• [ABOUT THIS TASK]: Omit all pictures, then repeat the listing exactly.

• [RECORDS PROVIDED]:
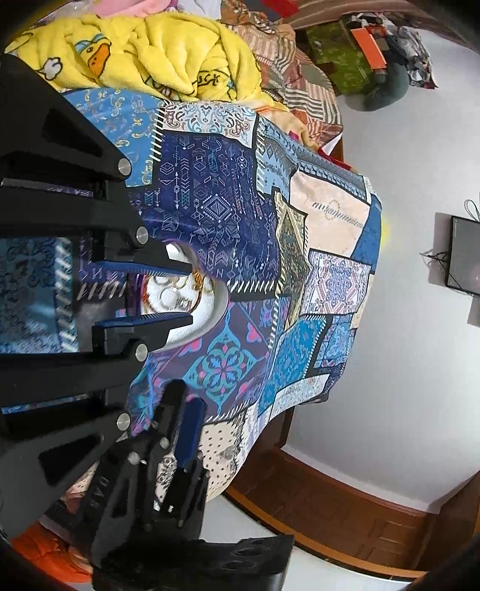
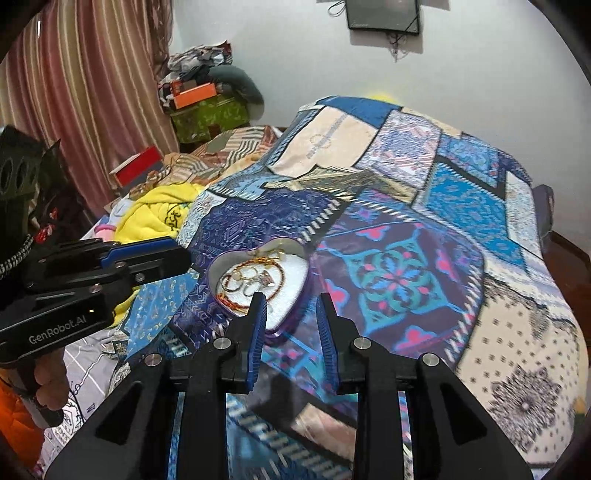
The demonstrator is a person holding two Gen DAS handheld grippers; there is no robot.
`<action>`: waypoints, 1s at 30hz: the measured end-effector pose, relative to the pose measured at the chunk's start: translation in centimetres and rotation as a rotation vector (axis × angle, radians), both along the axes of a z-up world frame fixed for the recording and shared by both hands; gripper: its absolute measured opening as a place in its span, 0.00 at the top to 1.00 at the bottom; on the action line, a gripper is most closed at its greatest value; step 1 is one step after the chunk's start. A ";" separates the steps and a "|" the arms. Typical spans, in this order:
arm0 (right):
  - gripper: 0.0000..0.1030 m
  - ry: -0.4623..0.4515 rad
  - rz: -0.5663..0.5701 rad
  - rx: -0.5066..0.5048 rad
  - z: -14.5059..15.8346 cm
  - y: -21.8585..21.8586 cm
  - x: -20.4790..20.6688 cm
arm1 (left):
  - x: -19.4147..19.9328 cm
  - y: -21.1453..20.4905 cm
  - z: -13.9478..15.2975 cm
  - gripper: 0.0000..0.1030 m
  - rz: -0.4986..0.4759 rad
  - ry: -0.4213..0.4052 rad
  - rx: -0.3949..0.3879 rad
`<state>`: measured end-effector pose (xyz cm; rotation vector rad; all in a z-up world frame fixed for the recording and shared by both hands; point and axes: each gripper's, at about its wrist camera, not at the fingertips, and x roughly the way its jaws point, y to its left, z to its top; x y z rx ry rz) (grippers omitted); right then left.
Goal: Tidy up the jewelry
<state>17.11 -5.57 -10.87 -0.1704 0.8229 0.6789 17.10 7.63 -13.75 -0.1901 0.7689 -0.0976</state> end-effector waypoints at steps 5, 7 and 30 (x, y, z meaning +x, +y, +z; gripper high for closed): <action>0.76 -0.025 -0.069 0.015 1.5 -3.5 -0.9 | -1.5 -1.9 1.1 0.73 -0.029 -0.007 0.016; 0.76 -0.026 -0.100 0.016 1.9 -5.2 -1.1 | -2.0 -3.1 1.3 0.73 -0.054 -0.005 0.024; 0.76 0.185 -0.168 -0.041 -4.9 -12.8 -4.6 | -1.1 -14.8 -7.5 0.71 -0.329 0.245 0.083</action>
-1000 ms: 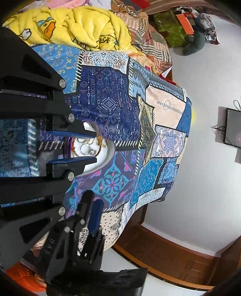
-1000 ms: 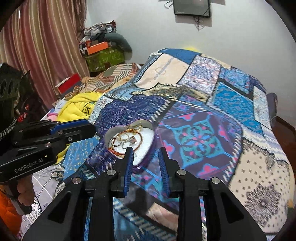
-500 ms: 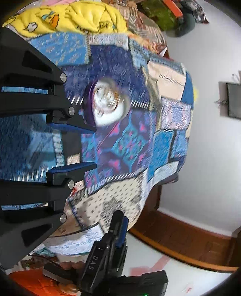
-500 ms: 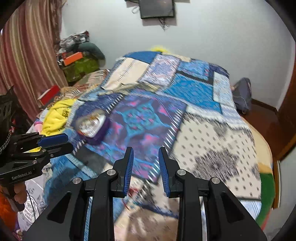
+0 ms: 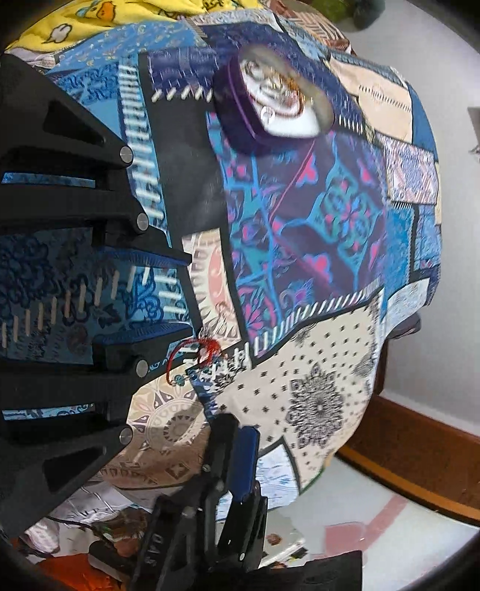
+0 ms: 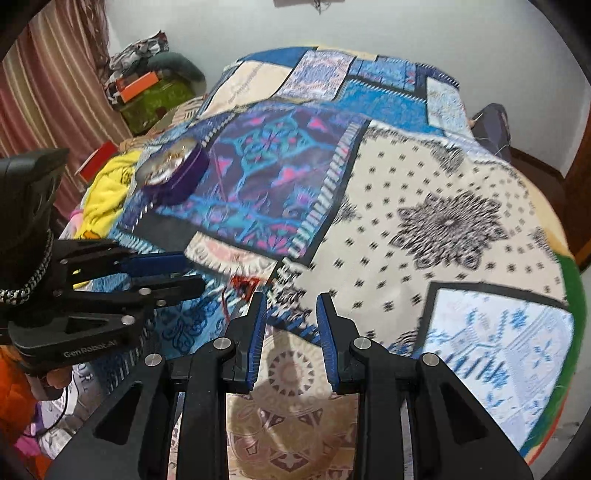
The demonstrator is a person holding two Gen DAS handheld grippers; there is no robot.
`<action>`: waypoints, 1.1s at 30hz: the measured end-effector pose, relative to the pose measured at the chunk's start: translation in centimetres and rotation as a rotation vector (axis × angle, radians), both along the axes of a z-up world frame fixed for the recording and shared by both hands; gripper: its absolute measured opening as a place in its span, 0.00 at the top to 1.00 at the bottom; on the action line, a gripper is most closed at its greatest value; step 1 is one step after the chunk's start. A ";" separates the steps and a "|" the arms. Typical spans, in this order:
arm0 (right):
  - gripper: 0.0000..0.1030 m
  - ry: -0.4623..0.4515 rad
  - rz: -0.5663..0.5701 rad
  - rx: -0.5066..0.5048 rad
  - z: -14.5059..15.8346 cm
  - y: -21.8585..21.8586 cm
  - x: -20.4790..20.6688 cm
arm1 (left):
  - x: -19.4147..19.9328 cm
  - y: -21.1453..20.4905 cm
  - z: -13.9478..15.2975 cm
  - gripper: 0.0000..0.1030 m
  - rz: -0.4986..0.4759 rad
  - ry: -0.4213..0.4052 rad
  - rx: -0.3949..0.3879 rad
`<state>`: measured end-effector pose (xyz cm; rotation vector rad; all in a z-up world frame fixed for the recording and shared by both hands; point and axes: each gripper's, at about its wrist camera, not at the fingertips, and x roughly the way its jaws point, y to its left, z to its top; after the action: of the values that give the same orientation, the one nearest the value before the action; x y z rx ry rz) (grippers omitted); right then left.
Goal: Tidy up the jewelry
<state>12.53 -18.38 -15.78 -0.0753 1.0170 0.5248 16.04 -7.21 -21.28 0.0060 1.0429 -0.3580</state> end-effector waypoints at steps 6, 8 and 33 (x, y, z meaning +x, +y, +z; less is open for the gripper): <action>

• [EXERCISE SOLUTION]:
The demonstrator is a person holding two Gen DAS handheld grippers; there is no robot.
`<action>`: waypoints, 1s at 30hz: the measured end-effector pose, relative to the pose measured at the chunk's start: translation in centimetres and rotation as a rotation vector (axis × angle, radians), both along the axes of a z-up world frame fixed for the recording and shared by both hands; gripper: its absolute measured opening as a place in its span, 0.00 at the top to 1.00 at the bottom; on the action line, a gripper is most closed at its greatest value; step 1 is one step after the chunk's start. A ";" separates the steps and a "|" the arms. Typical spans, in this order:
arm0 (right):
  - gripper: 0.0000..0.1030 m
  - ry: -0.4623..0.4515 rad
  - rz: -0.5663..0.5701 rad
  - rx: -0.5066..0.5048 rad
  - z: -14.5059..15.8346 cm
  - y: -21.8585..21.8586 cm
  - x: -20.4790..20.6688 cm
arm1 (left):
  - x: -19.4147..19.9328 cm
  - y: -21.1453..20.4905 cm
  - z: -13.9478..15.2975 cm
  - gripper: 0.0000..0.1030 m
  - rz: -0.4986..0.4759 rad
  - ry: -0.4213..0.4052 rad
  - rx: -0.3949..0.3879 rad
`<state>`: measured end-effector pose (xyz cm; rotation vector rad; all in a z-up world frame fixed for the recording and shared by both hands; point and axes: each gripper's, at about its wrist camera, not at the fingertips, and x roughly the way its jaws point, y to its left, z to its top; x y z rx ry rz) (grippers omitted); right then left.
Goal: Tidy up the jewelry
<state>17.11 -5.57 -10.87 -0.1704 0.8229 0.6789 17.10 7.63 -13.75 -0.1901 0.7689 -0.0976</state> end-effector waypoints at steps 5, 7 and 30 (x, y, z meaning +x, +y, +z; gripper high for closed): <action>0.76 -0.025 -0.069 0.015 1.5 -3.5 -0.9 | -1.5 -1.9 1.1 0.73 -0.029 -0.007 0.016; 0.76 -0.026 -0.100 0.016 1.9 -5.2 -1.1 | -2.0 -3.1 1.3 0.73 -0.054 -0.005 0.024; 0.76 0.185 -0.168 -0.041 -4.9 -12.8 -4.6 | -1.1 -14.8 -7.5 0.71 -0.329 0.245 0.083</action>
-1000 ms: 
-1000 ms: 
-500 ms: 
-500 ms: 
+0 ms: 
+0 ms: 
The demonstrator is a person holding two Gen DAS handheld grippers; there is no robot.
`<action>`: waypoints, 1.1s at 30hz: the measured end-effector pose, relative to the pose measured at the chunk's start: translation in centimetres and rotation as a rotation vector (axis × angle, radians), both along the axes of a z-up world frame fixed for the recording and shared by both hands; gripper: its absolute measured opening as a place in its span, 0.00 at the top to 1.00 at the bottom; on the action line, a gripper is most closed at its greatest value; step 1 is one step after the chunk's start. A ";" separates the steps and a "|" the arms. Typical spans, in this order:
arm0 (right):
  - gripper: 0.0000..0.1030 m
  - ry: -0.4623..0.4515 rad
  - rz: -0.5663..0.5701 rad
  - rx: -0.5066..0.5048 rad
  - z: -14.5059..15.8346 cm
  - y: -21.8585..21.8586 cm
  - x: -20.4790..20.6688 cm
arm1 (left):
  - x: -19.4147..19.9328 cm
  - y: -21.1453..20.4905 cm
  - z: -13.9478..15.2975 cm
  - gripper: 0.0000..0.1030 m
  - rz: -0.4986..0.4759 rad
  - ry: -0.4213..0.4052 rad
  - rx: -0.3949..0.3879 rad
`<state>`: measured end-effector pose (xyz cm; rotation vector rad; all in a z-up world frame fixed for the recording and shared by both hands; point and axes: each gripper's, at about its wrist camera, not at the fingertips, and x roughly the way its jaws point, y to its left, z to its top; after the action: of the values that give the same orientation, the one nearest the value before the action; x y z rx ry rz) (grippers omitted); right then left.
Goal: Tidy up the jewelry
<state>12.53 -18.38 -15.78 -0.0753 1.0170 0.5248 16.04 -7.21 -21.28 0.0060 1.0429 -0.3580</state> end-effector waypoints at steps 6, 8 and 33 (x, y, z meaning +x, +y, +z; less is open for the gripper): <action>

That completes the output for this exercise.